## WHAT TO DO
Word for word, restate the lines from the one holding "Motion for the" through the end of the data below, including both endpoints and nothing more.

::::

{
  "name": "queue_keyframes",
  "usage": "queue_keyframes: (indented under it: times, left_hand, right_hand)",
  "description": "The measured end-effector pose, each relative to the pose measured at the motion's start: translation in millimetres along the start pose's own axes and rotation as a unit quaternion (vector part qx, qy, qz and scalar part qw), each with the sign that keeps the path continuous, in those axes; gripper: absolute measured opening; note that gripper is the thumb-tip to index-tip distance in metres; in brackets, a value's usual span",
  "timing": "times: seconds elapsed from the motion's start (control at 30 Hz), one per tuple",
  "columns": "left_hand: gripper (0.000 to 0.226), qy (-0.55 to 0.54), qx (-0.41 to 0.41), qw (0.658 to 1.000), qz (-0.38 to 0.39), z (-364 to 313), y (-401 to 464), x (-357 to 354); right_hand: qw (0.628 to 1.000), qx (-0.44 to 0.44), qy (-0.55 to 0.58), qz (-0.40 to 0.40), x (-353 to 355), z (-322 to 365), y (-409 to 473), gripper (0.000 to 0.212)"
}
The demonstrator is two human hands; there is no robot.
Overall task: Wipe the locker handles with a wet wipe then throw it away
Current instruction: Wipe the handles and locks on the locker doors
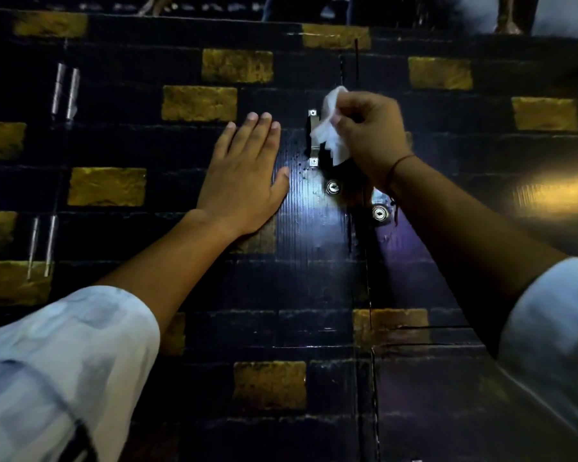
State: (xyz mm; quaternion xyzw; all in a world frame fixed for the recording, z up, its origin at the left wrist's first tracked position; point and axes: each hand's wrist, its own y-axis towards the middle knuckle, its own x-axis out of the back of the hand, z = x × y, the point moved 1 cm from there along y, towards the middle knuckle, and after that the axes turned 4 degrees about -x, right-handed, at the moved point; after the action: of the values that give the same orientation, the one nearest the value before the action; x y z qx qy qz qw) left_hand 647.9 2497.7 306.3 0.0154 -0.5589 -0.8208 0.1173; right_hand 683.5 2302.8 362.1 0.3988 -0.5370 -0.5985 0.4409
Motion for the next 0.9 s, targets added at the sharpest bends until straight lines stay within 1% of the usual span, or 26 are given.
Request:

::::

## ANSWER BOX
Motion for the next 0.9 s, targets added at the sharpest bends until straight lines stay within 1% of the usual span, or 26 are given.
Request:

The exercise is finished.